I don’t have access to the paper right now, but I’d expect that, in general, a model with some theoretical underpinnings on the actual biological problem (or at least that reflects biological constraints) would over perform those that optimize local fit. We often see that in applied forestry models.
The problem is how the partitioning is done – standard cross-validation draws the fitting data randomly from the whole data. The paper asks what happens if we split by geographic area, and shows a different result.
I 100% agree that using a biologically realistic model sould be better, I’m co-editor of a special issue that should be coming out in the Journal of Biogeography this year where we’re asking how to do this.
I really that the problem is not using complicated models per se, but blindly using them without (1) doing some simple exploratory analysis first to understand the data and get to know its limitations and peculiarities, (2) understanding the limitations of those models, (3). trying to stablish if this data even needs a complicated model or can be reasonably understood under simpler models.
If I’m modelling the effect of different conditions over some variable I’m interested in, and the first thing to do is a freaking linear factor model!
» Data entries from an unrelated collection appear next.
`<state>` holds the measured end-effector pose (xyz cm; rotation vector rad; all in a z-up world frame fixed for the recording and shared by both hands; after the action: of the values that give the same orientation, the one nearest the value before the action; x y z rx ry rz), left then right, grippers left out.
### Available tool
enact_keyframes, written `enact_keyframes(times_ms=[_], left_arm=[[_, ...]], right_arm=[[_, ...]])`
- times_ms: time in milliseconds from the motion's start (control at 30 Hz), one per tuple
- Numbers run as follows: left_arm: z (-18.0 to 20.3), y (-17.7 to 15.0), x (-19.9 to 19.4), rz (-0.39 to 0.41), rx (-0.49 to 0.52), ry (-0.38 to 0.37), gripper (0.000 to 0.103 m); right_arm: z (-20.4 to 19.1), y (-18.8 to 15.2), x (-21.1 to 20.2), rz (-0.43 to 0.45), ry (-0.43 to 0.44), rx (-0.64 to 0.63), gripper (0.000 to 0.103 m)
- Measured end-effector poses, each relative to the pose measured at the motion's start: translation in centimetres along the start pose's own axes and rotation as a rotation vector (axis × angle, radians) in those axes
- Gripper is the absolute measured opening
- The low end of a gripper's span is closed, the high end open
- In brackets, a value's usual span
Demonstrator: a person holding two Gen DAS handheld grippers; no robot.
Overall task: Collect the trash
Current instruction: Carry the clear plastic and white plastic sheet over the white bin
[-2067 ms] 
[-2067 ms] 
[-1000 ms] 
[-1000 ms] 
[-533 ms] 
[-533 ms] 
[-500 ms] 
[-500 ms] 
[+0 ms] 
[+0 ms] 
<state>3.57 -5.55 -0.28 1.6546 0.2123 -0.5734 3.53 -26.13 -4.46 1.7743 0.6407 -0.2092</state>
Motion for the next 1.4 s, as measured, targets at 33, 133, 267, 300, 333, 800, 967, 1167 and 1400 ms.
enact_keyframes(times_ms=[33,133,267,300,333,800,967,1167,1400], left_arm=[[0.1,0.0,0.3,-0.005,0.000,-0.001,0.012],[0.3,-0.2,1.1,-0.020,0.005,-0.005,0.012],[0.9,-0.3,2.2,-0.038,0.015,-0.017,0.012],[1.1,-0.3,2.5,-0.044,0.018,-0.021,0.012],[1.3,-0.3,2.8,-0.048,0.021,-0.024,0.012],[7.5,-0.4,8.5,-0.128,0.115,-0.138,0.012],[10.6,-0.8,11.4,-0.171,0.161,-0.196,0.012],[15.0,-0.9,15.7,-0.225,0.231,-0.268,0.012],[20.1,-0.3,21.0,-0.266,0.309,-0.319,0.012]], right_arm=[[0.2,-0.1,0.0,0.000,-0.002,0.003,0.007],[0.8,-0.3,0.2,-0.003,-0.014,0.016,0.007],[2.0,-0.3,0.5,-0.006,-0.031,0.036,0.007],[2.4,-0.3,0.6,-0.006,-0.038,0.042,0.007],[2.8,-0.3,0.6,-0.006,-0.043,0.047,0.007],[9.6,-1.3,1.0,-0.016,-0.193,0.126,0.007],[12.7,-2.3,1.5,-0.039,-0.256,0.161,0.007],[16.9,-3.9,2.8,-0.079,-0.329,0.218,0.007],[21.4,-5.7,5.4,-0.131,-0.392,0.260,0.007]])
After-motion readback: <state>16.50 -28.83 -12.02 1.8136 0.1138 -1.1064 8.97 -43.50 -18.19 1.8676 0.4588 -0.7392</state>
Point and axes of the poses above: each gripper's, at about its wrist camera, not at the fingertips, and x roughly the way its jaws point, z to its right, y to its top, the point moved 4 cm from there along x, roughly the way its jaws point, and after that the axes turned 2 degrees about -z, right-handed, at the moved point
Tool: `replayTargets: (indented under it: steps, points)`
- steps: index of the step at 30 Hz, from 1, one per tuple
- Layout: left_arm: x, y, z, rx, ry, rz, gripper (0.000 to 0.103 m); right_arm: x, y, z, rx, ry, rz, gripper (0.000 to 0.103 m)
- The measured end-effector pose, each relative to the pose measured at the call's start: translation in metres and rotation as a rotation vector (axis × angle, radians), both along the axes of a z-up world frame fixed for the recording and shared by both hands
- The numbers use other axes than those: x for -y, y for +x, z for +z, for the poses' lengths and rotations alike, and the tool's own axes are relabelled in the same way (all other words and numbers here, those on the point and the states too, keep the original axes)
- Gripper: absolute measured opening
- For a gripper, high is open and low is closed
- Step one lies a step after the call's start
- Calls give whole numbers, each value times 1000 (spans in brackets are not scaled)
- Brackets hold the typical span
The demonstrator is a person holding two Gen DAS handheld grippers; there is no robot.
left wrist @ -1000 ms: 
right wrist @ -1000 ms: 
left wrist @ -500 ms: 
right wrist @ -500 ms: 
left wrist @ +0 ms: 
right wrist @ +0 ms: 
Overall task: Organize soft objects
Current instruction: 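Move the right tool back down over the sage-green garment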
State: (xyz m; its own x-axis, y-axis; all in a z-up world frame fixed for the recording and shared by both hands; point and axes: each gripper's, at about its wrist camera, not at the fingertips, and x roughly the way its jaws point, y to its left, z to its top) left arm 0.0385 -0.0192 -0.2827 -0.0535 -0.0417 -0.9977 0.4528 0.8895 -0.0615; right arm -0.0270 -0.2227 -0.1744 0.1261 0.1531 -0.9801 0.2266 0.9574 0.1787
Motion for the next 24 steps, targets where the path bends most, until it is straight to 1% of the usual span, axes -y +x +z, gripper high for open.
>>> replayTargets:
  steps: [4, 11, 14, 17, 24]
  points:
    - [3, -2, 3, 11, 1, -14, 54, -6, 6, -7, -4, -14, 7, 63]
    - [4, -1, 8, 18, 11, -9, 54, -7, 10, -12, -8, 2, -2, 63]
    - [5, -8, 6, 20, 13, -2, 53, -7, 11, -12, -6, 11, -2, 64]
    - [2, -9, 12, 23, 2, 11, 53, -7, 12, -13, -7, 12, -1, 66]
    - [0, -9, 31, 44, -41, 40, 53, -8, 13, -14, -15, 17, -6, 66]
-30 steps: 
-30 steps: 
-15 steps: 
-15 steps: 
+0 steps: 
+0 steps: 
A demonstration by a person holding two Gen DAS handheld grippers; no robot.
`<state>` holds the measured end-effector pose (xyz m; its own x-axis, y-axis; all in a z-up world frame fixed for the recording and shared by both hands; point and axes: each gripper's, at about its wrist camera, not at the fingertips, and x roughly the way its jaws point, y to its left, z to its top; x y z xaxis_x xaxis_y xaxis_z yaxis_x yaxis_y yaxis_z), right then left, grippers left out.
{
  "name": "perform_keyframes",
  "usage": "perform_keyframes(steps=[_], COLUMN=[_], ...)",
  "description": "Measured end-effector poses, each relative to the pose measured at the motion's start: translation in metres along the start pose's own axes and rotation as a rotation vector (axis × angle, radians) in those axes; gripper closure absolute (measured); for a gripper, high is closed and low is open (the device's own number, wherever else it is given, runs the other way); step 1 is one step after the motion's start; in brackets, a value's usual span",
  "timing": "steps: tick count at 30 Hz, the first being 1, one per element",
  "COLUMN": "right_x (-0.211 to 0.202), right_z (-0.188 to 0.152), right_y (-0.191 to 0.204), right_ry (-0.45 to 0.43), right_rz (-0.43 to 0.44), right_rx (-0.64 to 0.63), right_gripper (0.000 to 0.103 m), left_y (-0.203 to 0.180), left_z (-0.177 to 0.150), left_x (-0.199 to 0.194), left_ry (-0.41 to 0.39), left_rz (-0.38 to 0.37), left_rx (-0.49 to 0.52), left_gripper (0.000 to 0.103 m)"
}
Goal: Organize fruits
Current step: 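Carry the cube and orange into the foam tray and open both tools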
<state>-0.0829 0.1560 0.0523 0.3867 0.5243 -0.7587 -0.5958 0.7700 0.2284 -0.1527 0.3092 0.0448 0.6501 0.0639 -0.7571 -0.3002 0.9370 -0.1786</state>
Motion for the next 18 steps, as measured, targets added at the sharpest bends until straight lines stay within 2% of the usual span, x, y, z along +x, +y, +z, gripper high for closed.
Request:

AFTER that I may conclude it wasn’t enough, the data have too complicated a structure for simple linear models to capture or whatever. But hey… I might have saved myself some work and I certainly will get to know more about the data in the process so that I may choose the next model with more confidence.
I usually see people just fitting whatever models they have black box software that works in a few minutes available. Those guys hardly understand what are the underlying assumptions, the limitations and the peculiarities of each algorithm.